Today I imported a 90 min HDV clip and the audio repeated about 2/3 through the clip. The audio under the timeline at 70 minutes or so was the audio from the beginning!
If I check out the clip in Tmpgenc, it's fine.
Steven Gotz
February 12th, 2007, 09:09 PM
Captures should not cross start/stop points. That's why I scene detect using a third party application. When you cross boundaries, you get drift.
Brad Tyrrell
February 13th, 2007, 07:48 AM
Steven,
Thanks.
I do events and generally just let the camera roll. There's really no way a scene-splitter could easily detect where I want cuts so I just dump the whole thing on a timeline and chop it up pasting the sub-clips I like into another sequence.
Now that I think about it, I paused the camera in the middle of the taping. (Paused the tape not the laptop)
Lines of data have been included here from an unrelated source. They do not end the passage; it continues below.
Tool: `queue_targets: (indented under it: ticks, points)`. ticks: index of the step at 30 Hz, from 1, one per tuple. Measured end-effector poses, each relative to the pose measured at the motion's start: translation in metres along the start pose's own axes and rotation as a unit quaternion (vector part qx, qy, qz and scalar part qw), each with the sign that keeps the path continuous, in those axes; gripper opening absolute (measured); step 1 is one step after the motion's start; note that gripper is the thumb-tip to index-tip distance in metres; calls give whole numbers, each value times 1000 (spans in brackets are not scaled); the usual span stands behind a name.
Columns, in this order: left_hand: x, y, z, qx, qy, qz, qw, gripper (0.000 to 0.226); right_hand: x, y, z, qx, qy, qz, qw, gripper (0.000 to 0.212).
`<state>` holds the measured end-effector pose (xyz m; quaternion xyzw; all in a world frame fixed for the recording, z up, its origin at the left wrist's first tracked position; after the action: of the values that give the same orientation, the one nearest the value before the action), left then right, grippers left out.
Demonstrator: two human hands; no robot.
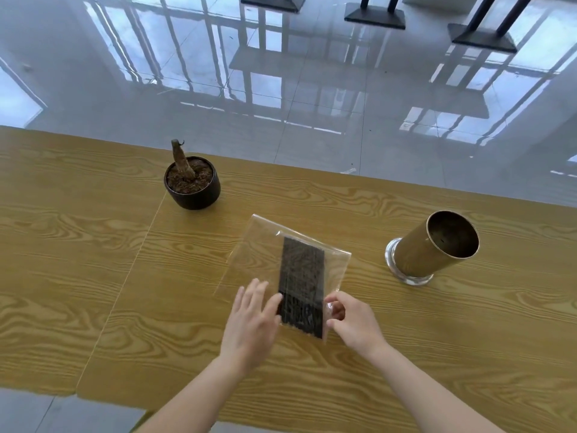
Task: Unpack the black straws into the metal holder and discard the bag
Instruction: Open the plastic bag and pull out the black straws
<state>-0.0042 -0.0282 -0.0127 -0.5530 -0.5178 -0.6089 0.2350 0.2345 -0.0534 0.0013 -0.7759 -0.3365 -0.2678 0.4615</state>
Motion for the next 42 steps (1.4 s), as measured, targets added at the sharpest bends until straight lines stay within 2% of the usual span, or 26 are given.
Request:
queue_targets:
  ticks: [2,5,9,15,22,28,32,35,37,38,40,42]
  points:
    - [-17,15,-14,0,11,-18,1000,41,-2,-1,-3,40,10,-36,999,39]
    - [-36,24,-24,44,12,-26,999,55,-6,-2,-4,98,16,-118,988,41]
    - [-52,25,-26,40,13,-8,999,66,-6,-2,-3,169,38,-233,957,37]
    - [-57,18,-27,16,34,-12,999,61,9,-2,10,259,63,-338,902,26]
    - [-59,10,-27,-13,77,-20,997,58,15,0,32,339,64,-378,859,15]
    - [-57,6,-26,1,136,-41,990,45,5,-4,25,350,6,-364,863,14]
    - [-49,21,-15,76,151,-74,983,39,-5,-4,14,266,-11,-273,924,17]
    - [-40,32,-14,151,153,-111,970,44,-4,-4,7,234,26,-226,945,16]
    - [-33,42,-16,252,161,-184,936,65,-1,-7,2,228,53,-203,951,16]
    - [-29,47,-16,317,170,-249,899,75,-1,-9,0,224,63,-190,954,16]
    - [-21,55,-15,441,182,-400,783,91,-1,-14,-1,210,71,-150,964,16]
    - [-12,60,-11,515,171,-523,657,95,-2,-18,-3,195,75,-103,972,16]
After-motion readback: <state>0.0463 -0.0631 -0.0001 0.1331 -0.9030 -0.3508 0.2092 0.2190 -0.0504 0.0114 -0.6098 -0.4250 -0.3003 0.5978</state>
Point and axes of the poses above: each hand's wrist, its own z-axis towards the middle knuckle, its own x-axis out of the back of the hand, y = z × x, the point moved 1 cm from there along z, towards the middle knuckle, and after that the axes turned 6 degrees about -z, right-handed, at the moved point
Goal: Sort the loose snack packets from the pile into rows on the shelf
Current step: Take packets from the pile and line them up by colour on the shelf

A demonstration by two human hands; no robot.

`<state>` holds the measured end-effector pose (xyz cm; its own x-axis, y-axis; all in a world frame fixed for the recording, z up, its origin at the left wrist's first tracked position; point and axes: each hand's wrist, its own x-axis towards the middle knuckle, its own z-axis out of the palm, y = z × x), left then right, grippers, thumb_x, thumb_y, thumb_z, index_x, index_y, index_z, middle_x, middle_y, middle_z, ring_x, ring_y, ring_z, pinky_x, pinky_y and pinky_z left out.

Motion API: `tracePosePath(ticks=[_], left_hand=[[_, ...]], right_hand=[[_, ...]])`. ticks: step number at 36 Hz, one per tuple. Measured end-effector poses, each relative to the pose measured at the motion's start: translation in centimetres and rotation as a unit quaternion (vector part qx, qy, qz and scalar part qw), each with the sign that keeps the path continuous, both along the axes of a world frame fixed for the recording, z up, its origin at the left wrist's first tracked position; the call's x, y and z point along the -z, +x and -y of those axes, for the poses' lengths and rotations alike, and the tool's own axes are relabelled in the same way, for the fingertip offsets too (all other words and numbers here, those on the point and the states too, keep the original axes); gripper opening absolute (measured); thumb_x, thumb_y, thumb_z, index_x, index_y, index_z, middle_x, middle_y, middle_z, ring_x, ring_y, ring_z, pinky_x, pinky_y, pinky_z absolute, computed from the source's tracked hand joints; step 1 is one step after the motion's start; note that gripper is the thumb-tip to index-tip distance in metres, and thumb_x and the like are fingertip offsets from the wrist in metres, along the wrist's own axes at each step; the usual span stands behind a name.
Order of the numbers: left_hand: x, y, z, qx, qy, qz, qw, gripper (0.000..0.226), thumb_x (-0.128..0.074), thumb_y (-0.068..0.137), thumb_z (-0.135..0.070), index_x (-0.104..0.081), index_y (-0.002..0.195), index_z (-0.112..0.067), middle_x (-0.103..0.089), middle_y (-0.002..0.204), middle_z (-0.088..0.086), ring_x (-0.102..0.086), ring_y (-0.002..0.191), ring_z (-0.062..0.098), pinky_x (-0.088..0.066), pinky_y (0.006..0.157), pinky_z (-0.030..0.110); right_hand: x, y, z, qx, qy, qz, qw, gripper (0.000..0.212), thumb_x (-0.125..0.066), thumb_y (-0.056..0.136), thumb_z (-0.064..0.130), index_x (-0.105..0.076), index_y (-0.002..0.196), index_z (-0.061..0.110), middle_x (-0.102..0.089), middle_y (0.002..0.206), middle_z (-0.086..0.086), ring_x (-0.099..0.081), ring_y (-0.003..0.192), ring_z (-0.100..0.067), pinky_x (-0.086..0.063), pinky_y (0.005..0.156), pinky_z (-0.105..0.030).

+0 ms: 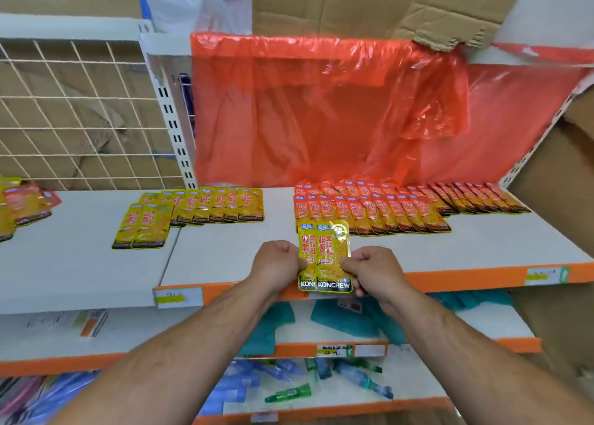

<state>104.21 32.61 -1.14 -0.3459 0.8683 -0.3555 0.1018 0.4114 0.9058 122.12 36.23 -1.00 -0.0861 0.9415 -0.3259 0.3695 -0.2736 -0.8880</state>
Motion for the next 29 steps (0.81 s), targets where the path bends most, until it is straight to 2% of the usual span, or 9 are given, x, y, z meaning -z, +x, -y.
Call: tracePosePath(ticks=[3,6,9,12,16,18,21,25,29], left_hand=[[0.2,-3.9,0.1,-0.017,0.017,-0.012,1.0,0.024,-0.065,0.084,-0.003,-0.062,0.062,-0.012,-0.066,0.062,0.006,-0.059,0.052,0.017,-0.05,0.049,0.028],[0.7,-8.6,-0.2,-0.044,0.024,-0.024,0.998,0.029,-0.063,0.087,-0.004,-0.059,0.059,-0.015,-0.056,0.045,-0.008,-0.05,0.039,0.005,-0.041,0.052,0.019],[0.9,-12.9,-0.4,-0.052,0.022,-0.042,0.998,0.031,-0.062,0.088,-0.005,-0.057,0.06,-0.017,-0.058,0.042,-0.006,-0.048,0.034,-0.001,-0.037,0.048,0.017],[1.2,-17.3,-0.5,-0.057,0.024,-0.06,0.996,0.034,-0.063,0.089,-0.008,-0.056,0.056,-0.016,-0.069,0.062,-0.001,-0.05,0.035,0.001,-0.038,0.052,0.018],[1.0,-22.3,-0.8,-0.045,0.016,-0.106,0.993,0.04,-0.062,0.089,-0.007,-0.052,0.052,-0.015,-0.058,0.042,-0.006,-0.048,0.034,-0.005,-0.033,0.039,0.014],[1.1,-24.2,-1.0,-0.047,0.009,-0.131,0.99,0.043,-0.064,0.087,-0.006,-0.049,0.048,-0.013,-0.064,0.051,0.0,-0.046,0.033,-0.004,-0.035,0.042,0.015],[1.7,-26.8,-1.2,-0.051,-0.013,-0.16,0.986,0.043,-0.066,0.086,-0.008,-0.043,0.049,-0.011,-0.054,0.042,-0.006,-0.048,0.036,-0.002,-0.035,0.044,0.018],[1.7,-28.8,-1.7,-0.045,-0.037,-0.214,0.975,0.04,-0.062,0.085,-0.012,-0.044,0.05,-0.009,-0.063,0.061,0.008,-0.064,0.067,0.025,-0.046,0.055,0.031],[1.5,-29.6,-1.9,-0.048,-0.06,-0.266,0.961,0.036,-0.058,0.086,-0.01,-0.041,0.054,-0.011,-0.049,0.059,-0.002,-0.051,0.067,0.023,-0.034,0.052,0.026]], right_hand=[[0.3,-4.3,-0.5,-0.012,-0.005,-0.004,1.0,0.023,-0.068,0.09,0.015,-0.062,0.091,-0.007,-0.049,0.058,-0.013,-0.041,0.034,-0.016,-0.038,0.043,-0.026],[0.4,-9.1,-0.9,-0.045,0.013,-0.006,0.999,0.021,-0.069,0.088,0.012,-0.058,0.076,0.0,-0.046,0.057,-0.014,-0.041,0.035,-0.018,-0.038,0.04,-0.025],[0.8,-13.7,-1.0,-0.059,0.021,0.0,0.998,0.028,-0.071,0.086,0.014,-0.051,0.067,0.012,-0.044,0.05,-0.011,-0.041,0.035,-0.019,-0.038,0.042,-0.027],[0.8,-18.1,-1.1,-0.067,0.033,-0.003,0.997,0.032,-0.071,0.087,0.011,-0.05,0.064,0.011,-0.045,0.047,-0.01,-0.042,0.035,-0.02,-0.04,0.044,-0.031],[0.9,-22.8,-1.6,-0.081,0.035,-0.004,0.996,0.045,-0.07,0.088,0.011,-0.043,0.053,0.015,-0.046,0.046,-0.011,-0.042,0.032,-0.021,-0.04,0.045,-0.031],[1.2,-24.5,-1.8,-0.088,0.021,-0.002,0.996,0.044,-0.07,0.089,0.013,-0.044,0.054,0.016,-0.047,0.044,-0.009,-0.043,0.033,-0.02,-0.041,0.046,-0.03],[1.8,-26.5,-2.0,-0.099,0.002,-0.001,0.995,0.041,-0.068,0.091,0.013,-0.045,0.057,0.015,-0.047,0.043,-0.006,-0.042,0.033,-0.018,-0.04,0.041,-0.025],[2.0,-28.0,-2.3,-0.107,-0.014,0.005,0.994,0.038,-0.068,0.091,0.012,-0.045,0.061,0.013,-0.047,0.045,-0.008,-0.041,0.031,-0.017,-0.039,0.039,-0.022],[1.8,-28.9,-3.1,-0.105,-0.028,0.006,0.994,0.035,-0.069,0.091,0.01,-0.045,0.064,0.013,-0.047,0.046,-0.009,-0.04,0.032,-0.017,-0.04,0.037,-0.022]])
Hmmm... I've been capturing with HDVsplit and notice that a few packets are lost if I start Split before the camera recording, - also, anytime I pause the camera without stopping HDVSplit. I never worried about it because those packets were reasonably before or after any useable footage and I'd just remove those sections anyway. Could be that's giving me my drift importing to Premiere though. (And this weird total restart of the audio that doesn't show up in Tmpgenc)
Looks like I'm finding more and more uses for Tmpgenc 4 Express. Glad I bought it. It loads HDV without the "indexing" wait of Premiere and I should be able to easily rough edit my footage into useable "pauseless" clips. It also resizes great, has a bunch of useful filters and outputs the separate audio and video that Encore likes.
I'm gonna go play. Thanks for the heads-up.
Brad Tyrrell
February 13th, 2007, 02:17 PM
OK - I spoke too soon. Tmpgenc splits the file fine as long as you use it in Tmpgenc. To actually use the splits in another program you have to re-encode. - I don't think so.